Controls - Vs - Economic Benefits: Regulation & the law of Unintended Consequences.
A Thought Leader prepared by Richard Heath & James Tumbridge.
The Government has just announced a 10 week Consultation on the launch and creation of new so-called Freeports* throughout the UK where raw materials and componentry for products can be manufactured, assembled, imported and (re-)exported by enterprises enjoying low or no tax status, limited regulation and without being subject to any, some or full tariffs. Freeports and Free Trade Zones exist throughout the world and there are now many thousands of them, particularly in the Far East, Africa and Latin America. Other than dealing with the UK budget this project is perhaps the most pressing for the new Chancellor Rishi Sunak. Mr. Sunak is the person most associated with the idea as he announced it earlier in February 2020 before becoming Chancellor, when he set out a vision on how Britain is set to prosper with the reintroduction of free ports for global trade. He sees them as a boost to trade and manufacturing jobs, and so here we look at the pros and cons of such a policy.

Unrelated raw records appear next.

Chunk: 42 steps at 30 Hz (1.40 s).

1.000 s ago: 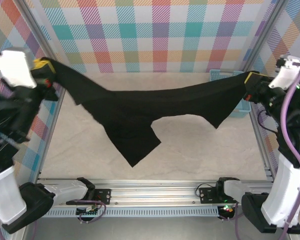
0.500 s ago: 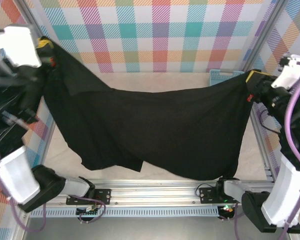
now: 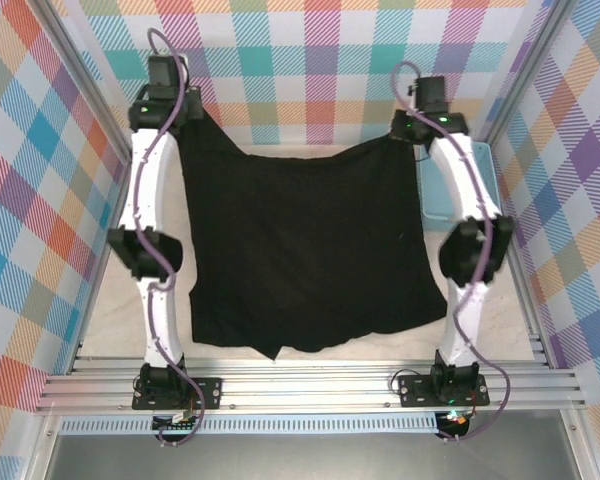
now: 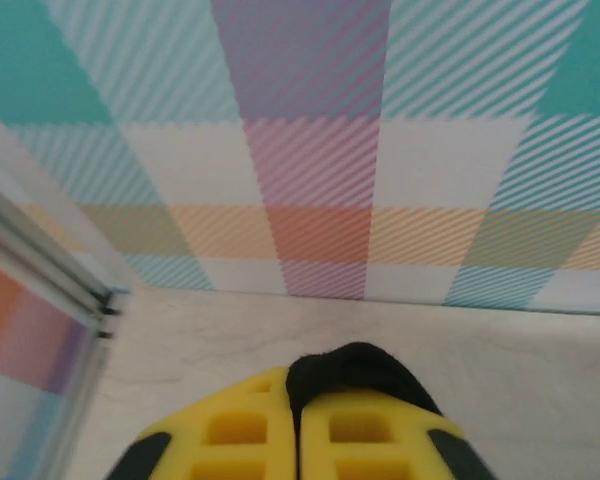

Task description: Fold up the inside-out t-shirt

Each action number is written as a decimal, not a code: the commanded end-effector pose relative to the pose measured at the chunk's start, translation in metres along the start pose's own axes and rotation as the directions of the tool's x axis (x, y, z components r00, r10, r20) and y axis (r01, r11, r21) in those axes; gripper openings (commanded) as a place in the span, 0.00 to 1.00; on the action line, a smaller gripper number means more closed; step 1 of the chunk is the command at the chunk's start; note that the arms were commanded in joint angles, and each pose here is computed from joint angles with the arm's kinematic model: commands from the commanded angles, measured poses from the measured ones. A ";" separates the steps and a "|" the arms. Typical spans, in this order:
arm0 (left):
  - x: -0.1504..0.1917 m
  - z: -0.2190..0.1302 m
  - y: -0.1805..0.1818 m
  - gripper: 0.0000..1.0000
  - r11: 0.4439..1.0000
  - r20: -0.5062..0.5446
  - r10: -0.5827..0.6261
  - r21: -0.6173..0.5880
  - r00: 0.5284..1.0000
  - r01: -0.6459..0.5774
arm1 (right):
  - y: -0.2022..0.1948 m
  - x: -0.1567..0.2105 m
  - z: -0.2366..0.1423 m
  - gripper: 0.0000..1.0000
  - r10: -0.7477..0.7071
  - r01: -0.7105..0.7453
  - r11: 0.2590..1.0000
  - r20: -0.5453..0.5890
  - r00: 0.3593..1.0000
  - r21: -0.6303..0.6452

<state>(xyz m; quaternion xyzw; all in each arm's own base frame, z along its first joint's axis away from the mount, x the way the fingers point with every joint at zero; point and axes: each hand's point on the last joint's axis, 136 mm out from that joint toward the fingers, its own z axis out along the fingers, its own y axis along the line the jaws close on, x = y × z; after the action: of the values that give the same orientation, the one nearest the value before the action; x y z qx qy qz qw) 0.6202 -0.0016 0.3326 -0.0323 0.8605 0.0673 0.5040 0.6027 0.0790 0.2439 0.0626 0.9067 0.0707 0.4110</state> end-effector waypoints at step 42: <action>0.289 0.028 -0.082 0.72 0.894 -0.523 -0.333 0.089 0.785 0.438 | -0.046 0.248 0.051 0.41 0.049 0.062 0.983 -0.566 0.823 0.174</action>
<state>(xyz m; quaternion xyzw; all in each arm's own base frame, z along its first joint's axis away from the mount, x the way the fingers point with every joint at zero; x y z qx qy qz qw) 0.4786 -0.0699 0.0519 -0.1858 0.9422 -0.1360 0.2434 0.4679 0.0931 0.0253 0.0550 0.9899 0.0243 0.1280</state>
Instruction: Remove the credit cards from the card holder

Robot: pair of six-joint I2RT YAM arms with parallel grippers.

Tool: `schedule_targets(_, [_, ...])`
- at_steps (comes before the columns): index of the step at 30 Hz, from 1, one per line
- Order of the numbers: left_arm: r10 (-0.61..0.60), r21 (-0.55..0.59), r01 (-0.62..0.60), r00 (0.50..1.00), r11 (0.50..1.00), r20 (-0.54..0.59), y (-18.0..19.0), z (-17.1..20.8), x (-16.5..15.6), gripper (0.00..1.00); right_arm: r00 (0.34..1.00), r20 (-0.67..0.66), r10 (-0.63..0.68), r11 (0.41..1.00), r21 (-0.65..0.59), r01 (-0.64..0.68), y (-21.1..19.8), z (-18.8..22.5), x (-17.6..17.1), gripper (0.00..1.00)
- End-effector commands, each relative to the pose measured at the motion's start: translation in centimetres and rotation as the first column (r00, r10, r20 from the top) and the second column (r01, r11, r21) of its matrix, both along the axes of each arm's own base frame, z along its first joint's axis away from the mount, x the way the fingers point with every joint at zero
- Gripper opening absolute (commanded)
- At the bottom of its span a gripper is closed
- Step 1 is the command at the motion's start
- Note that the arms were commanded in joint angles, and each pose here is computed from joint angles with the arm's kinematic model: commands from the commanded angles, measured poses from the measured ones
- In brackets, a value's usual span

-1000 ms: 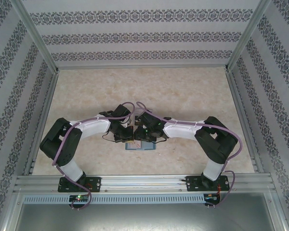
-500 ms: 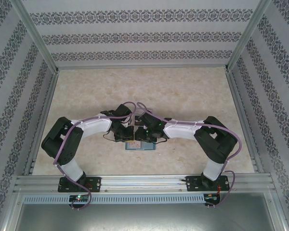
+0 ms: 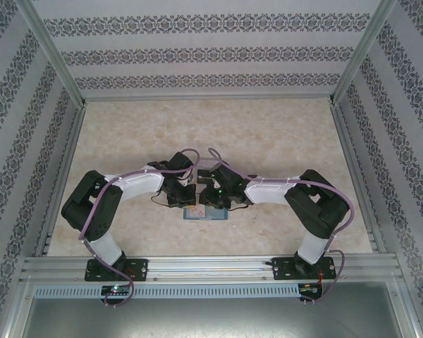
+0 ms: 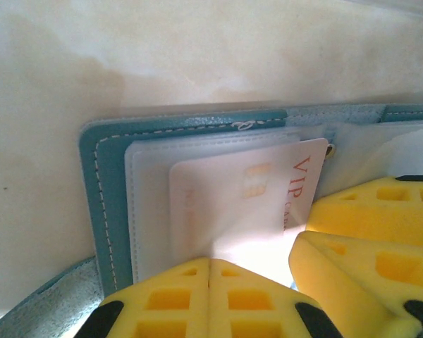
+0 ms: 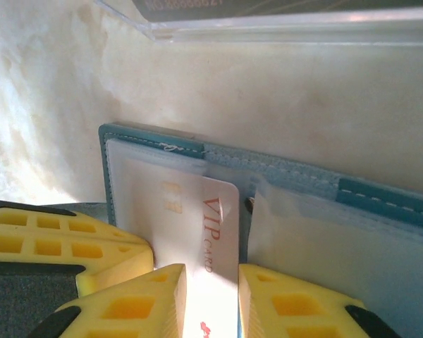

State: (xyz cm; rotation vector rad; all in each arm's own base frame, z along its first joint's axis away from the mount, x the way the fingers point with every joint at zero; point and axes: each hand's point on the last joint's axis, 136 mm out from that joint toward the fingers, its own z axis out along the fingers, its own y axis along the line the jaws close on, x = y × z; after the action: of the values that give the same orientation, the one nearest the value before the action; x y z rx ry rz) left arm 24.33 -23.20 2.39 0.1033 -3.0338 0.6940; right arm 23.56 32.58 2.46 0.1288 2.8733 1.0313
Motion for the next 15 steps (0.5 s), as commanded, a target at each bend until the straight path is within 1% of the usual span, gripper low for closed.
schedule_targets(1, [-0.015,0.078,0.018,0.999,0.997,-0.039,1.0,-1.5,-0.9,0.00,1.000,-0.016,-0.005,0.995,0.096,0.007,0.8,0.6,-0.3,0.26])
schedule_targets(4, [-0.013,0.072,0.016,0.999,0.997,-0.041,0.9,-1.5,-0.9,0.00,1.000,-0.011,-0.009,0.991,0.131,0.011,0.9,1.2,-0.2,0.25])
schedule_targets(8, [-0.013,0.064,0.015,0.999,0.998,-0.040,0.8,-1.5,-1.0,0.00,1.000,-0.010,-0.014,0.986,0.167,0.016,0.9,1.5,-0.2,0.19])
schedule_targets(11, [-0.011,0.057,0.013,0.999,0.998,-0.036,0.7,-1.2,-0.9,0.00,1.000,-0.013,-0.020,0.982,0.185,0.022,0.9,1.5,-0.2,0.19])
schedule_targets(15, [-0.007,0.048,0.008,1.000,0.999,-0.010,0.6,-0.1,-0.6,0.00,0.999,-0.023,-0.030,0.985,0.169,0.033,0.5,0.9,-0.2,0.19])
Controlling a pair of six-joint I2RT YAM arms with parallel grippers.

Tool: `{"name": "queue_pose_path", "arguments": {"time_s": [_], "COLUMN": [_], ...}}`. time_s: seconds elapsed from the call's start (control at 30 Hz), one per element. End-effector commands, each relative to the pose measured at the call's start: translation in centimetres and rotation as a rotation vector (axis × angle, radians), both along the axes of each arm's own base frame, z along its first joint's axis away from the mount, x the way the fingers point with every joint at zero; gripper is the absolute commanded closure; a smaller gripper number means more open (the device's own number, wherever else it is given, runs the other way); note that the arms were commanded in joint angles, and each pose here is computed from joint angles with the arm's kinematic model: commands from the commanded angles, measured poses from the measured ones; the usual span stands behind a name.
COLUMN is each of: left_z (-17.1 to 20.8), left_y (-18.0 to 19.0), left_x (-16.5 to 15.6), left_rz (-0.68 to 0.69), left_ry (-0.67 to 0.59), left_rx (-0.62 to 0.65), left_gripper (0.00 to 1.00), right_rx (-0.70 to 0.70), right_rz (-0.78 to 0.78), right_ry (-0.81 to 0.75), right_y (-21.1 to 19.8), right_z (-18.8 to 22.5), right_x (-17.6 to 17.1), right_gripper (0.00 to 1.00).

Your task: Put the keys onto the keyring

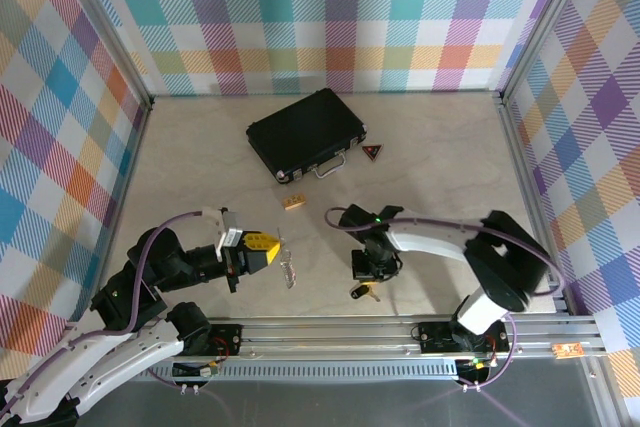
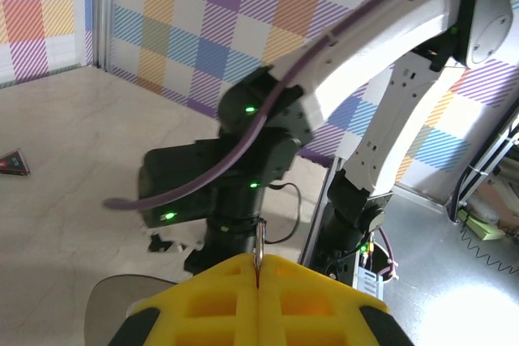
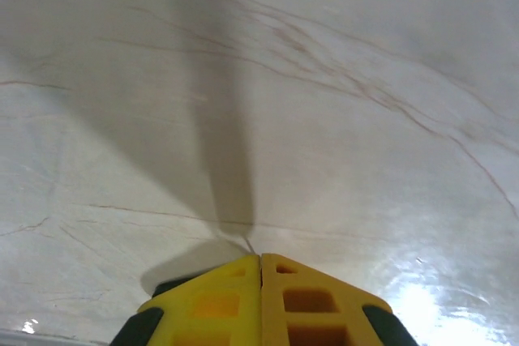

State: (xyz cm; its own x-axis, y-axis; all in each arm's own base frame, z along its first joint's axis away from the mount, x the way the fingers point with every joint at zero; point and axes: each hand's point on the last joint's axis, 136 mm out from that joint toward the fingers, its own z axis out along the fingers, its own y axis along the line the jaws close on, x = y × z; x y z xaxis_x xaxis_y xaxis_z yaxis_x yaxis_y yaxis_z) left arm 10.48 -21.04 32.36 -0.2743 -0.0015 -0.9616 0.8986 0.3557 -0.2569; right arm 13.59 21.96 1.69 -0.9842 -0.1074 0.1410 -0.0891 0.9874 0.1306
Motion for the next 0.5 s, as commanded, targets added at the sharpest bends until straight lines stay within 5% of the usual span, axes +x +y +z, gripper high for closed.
{"name": "queue_pose_path", "arguments": {"time_s": [0.0,0.47], "left_z": [1.6,2.1], "left_y": [0.5,1.1], "left_x": [-0.6,-1.0], "left_rz": [-0.008,-0.002], "left_ry": [-0.041,-0.070], "left_rx": [-0.044,-0.053], "left_gripper": [1.00,1.00], "right_rx": [-0.061,-0.136], "right_rz": [0.212,0.355], "right_ry": [0.115,0.280], "right_y": [-1.2,-2.3], "right_z": [0.3,1.3], "right_x": [-1.2,-0.2], "right_gripper": [1.00,1.00]}}
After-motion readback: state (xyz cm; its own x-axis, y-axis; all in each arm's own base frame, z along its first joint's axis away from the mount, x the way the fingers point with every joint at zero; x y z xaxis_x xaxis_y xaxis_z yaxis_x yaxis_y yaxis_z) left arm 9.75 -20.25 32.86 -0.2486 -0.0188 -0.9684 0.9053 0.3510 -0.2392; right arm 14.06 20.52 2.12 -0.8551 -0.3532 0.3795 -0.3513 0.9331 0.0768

This is a new concept in the UK, so after the consultation period it is intended that bids will be invited from interested cities or towns throughout the country that want to have the special status of Freeports or Free Zones bestowed upon them. The premise behind this initiative is to boost the local economy in those regions or locations which have been adversely affected by Brexit, or are likely to be so, as we diverge from Europe, and in the numbers intended, also to boost or at least maintain national economic growth in order to retain our standing as the 5th largest economy in the world. So the stakes are high, but with this opportunity there are significant downside risks to be considered and addressed so that such Freeports or Free Zones have the correct regulatory framework in place before they are established in order to avoid the serious downside risks that are concomitant with such areas, as will be apparent from this paper.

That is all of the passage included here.